**Exercise description**
When you transcribe the data below, reproduce every line exactly and leave each picture out.

══════════

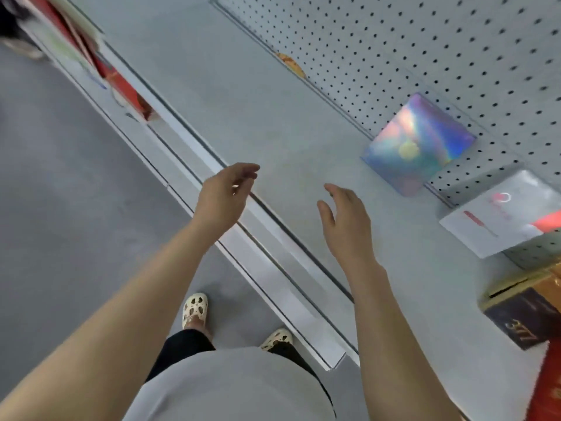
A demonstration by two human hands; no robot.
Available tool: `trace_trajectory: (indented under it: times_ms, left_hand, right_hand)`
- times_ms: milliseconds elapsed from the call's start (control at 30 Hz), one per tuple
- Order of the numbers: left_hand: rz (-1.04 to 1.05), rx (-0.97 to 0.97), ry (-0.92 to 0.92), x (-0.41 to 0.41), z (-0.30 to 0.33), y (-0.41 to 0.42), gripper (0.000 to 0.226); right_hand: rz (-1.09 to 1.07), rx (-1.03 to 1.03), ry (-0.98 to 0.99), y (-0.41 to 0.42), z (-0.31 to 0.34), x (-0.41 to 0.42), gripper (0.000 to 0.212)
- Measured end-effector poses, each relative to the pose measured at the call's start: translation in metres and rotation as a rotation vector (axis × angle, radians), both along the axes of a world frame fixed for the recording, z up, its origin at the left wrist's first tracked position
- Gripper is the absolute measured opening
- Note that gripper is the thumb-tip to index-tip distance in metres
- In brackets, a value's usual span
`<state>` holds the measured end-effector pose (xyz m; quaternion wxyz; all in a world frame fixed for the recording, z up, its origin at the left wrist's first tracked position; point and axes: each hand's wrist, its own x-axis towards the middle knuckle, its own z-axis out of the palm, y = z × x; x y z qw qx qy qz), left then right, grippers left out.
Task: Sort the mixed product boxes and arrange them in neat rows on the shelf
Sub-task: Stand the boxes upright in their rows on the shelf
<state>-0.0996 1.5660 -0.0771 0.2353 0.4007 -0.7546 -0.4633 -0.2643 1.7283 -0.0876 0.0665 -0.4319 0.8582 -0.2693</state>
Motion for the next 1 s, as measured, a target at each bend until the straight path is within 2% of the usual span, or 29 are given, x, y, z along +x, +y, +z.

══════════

**Task solution**
A demonstration by two human hands; no robot.
Available tool: `trace_trajectory: (indented under it: times_ms, left_hand, right_hand)`
- times_ms: milliseconds elapsed from the call's start (control at 30 Hz), one per tuple
- Order of the numbers: left_hand: rz (-1.04 to 1.05), rx (-0.97 to 0.97), ry (-0.92 to 0.92), x (-0.41 to 0.41), z (-0.30 to 0.33), y (-0.41 to 0.42), gripper (0.000 to 0.226); right_hand: rz (-1.09 to 1.07), rx (-1.03 to 1.03), ry (-0.98 to 0.99), y (-0.41 to 0.42), z (-0.31 to 0.34), x (-0.41 to 0.42), gripper (0.000 to 0.212)
- Measured end-effector poses, each relative to the pose measured at the call's start: translation in metres and rotation as a rotation vector (axis × angle, radians), both along the axes of a world frame fixed for the recording, z up, its origin at the left wrist's first tracked position
- Gripper is the absolute measured opening
- Note that gripper is the thumb-tip to index-tip distance in metres
- In brackets, a value's usual span
`<state>` holds the measured end-effector pose (xyz m; quaternion wxyz; all in a world frame fixed for the recording, z up, its origin at the left wrist's first tracked position; point and axes: each hand's wrist, its own x-axis towards the middle knuckle, its own z-axis out of the palm, y = z × x; x y z qw qx qy qz), left then right, grippers left out.
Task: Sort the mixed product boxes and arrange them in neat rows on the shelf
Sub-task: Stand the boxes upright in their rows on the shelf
<state>-0.0996 1.5660 -0.0771 0.2353 0.4007 -0.7546 -0.4633 -0.2643 1.7283 -0.0876 0.0665 -0.4319 0.8582 -0.2693</state>
Motion for the next 1 s, as measured, a target at each bend until the straight path is within 2% of the usual span, or 29 are given, x, y, z along +x, +y, +z.

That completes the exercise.